EXERCISE DIRECTIONS: Select the lines below containing the word "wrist".

DATASET EXCERPT:
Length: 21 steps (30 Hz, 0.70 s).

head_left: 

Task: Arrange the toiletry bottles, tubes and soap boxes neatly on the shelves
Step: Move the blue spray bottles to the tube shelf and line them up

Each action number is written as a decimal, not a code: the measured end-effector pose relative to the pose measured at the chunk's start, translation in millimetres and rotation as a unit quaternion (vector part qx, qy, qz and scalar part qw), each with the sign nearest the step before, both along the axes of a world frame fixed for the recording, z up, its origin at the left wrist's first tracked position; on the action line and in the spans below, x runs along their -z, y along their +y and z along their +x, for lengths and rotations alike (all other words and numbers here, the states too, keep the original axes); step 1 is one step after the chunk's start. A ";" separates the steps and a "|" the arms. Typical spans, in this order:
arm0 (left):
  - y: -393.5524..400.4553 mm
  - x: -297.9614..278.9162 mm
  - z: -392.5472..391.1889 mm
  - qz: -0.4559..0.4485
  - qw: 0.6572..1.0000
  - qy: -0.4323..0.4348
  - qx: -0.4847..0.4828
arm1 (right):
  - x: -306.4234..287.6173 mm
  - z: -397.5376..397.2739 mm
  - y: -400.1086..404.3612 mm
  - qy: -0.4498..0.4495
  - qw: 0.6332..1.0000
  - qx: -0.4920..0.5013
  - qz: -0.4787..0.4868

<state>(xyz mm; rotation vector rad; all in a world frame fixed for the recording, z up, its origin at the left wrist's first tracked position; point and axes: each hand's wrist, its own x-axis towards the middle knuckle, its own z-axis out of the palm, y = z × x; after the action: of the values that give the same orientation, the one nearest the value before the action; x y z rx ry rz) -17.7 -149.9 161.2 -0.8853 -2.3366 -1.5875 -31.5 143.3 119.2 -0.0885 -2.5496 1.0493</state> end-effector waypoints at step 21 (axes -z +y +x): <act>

RESPONSE TO THE TASK:
Each action number is written as a decimal, not a code: the measured end-effector pose relative to the pose measured at the chunk's start, translation in millimetres and rotation as a unit quaternion (vector part qx, qy, qz and scalar part qw), each with the sign nearest the step before, both along the axes of a world frame fixed for the recording, z up, its origin at the left wrist's first tracked position; on the action line and in the spans below, x runs along their -z, y along their +y and z along their +x, for lengths and rotations alike (all other words and numbers here, the states too, keep the original axes); step 1 is one step after the chunk's start. A ";" separates the steps and a "|" the arms. Typical spans, in this order:
<state>(xyz mm; rotation vector rad; all in a world frame fixed for the recording, z up, its origin at the left wrist's first tracked position; point and axes: each hand's wrist, its own x-axis towards the middle knuckle, its own z-axis out of the palm, y = z × x; after the action: of the values that give the same orientation, the one nearest the value before the action; x y z rx ry rz) -17.7 -149.9 161.2 -0.8853 -2.3366 -1.5875 -31.5 143.3 119.2 -0.0885 -2.5496 1.0493</state> end-effector waypoints at step 21 (axes -z +y +x): <act>

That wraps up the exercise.